At the same time, confusion reigned in Parliament as Opposition lawmakers complained that the copy of Bond report sent to Parliament was incomplete. Speaker Karu Jayasuriya clarified that the Secretary to the President has informed him that more documents pertaining to the Bond Commission report would be sent to Parliament as soon as they are properly bound as books.

The JVP and Joint Opposition MPs then demanded from the Speaker to summon the Secretary to the President to Parliament to question on providing an incomplete copy of the report to Parliament and making contradictory statements. However, the Speaker later informed that the President had notified him that he (the President) intends to call a party leaders meeting next week and explain to them matters pertaining to the reports sent to Parliament and respond to their concerns.

Finally, the Party Leaders have agreed to have a two-day Parliamentary debate on February 20 and 21 on the two reports. A heated debate could be expected, but its significance could have been much more had it taken place before the LG polls. Yet again, the blame game in Parliament would do little help to bring the culprits to book and do justice to the people. At least, stringent legal and policy measures are required to prevent the recurrence of similar incidents.
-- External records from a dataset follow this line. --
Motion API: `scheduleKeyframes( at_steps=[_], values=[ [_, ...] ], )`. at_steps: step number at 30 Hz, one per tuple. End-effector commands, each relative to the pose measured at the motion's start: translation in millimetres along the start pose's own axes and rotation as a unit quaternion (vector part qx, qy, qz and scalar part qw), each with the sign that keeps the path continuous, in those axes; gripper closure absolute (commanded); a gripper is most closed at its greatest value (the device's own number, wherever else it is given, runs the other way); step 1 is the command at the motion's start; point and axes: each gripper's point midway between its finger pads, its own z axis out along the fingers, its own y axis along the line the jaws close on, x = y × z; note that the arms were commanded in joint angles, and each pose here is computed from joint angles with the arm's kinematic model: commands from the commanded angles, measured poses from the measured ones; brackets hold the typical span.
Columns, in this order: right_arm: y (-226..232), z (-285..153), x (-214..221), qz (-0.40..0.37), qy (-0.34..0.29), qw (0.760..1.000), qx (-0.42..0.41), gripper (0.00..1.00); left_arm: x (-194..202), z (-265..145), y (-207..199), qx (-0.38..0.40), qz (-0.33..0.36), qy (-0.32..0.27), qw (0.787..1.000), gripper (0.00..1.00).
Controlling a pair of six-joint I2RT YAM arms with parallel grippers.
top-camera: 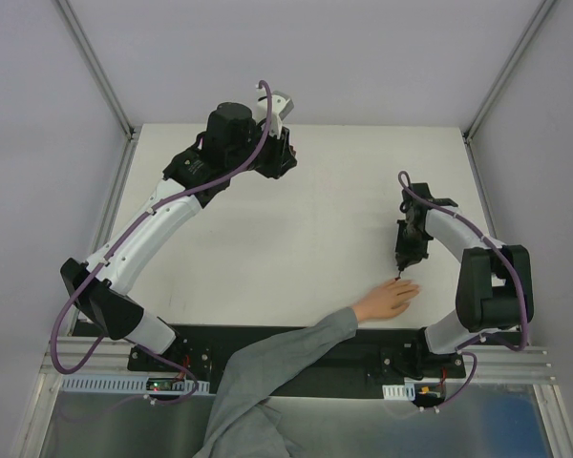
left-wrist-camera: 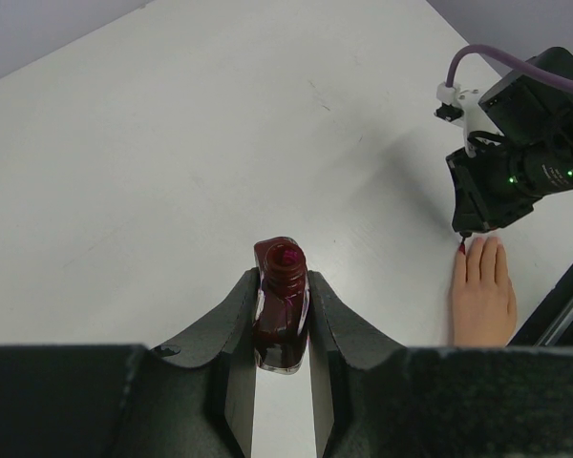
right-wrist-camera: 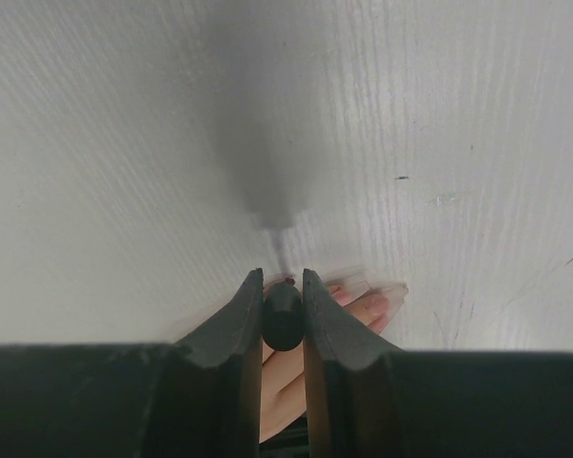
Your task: Paint the nails
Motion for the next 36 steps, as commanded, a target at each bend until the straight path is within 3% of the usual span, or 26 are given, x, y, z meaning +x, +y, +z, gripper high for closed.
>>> scheduleKeyframes(
  at_steps=[1,36],
  values=[
    [5.3,-3.5,1.5,-0.004,0.003,1.0,-0.008,1.0,-19.2,-16.2,-5.9,0.001,0.012,-0.037,0.999,1.0],
    [-6.0,-12.1,10.5,0.006,0.0,1.0,0.005,1.0,-17.5,-20.4,-7.0,0.001,0.013,-0.039,0.999,1.0]
  ],
)
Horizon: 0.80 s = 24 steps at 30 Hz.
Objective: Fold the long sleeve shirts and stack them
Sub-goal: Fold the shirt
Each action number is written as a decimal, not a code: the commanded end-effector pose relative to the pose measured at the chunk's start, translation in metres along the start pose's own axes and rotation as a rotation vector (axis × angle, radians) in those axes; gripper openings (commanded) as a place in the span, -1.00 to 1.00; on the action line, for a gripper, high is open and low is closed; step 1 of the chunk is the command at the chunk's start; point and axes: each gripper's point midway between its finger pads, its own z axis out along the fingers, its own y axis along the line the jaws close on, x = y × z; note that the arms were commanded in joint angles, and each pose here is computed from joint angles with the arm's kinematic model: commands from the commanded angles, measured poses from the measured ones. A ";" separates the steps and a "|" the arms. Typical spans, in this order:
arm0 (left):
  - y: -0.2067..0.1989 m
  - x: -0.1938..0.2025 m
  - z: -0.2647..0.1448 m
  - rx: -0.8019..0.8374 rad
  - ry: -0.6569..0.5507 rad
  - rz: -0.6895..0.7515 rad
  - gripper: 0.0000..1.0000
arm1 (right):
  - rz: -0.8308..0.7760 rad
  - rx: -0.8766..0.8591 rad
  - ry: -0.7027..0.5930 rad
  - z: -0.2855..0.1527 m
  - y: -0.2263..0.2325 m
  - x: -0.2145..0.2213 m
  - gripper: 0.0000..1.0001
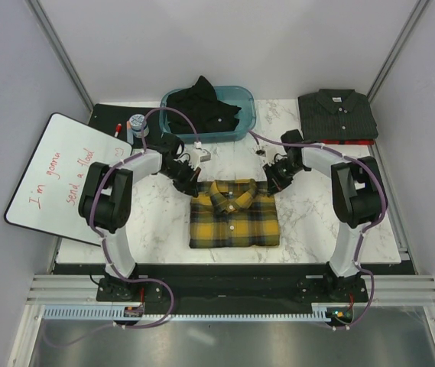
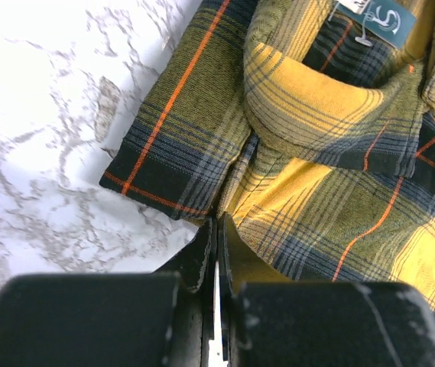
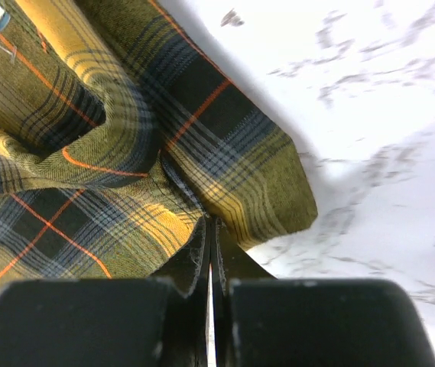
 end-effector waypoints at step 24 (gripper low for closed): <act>-0.132 -0.011 -0.014 0.367 -0.109 -0.338 0.22 | 0.287 -0.499 0.011 -0.020 0.137 0.050 -0.16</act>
Audit Bill still in the labour room

The long overdue National Audit Bill, which has been procrastinated for 13 long years, is still in the labour room unable to deliver. The Audit Bill is a pre-election pledge of the Government that was even included in the 100-day work programme.

The Audit Service Commission, which was appointed following the passage of 19th Amendment to the Constitution, is inactive for over two and half years now due to absence of legal provisions.

The final draft of the Bill, which has already been revised over 23 times, has not seen the light of the day mainly due to contention over its surcharge provision which provides for “a recovery of an amount overpaid to a public servant, or a recoupment of any loss caused to Government for which he is held responsible”.

It is time for lawmakers such as Dr Harsha de Silva, Eran Wickramaratne, Ranjan Ramanayake and Sunil Handunnetti, who deserve to be commended for their solitary fight against corruption, to come forward to push this progressive legislation through Parliament while preserving its true spirit.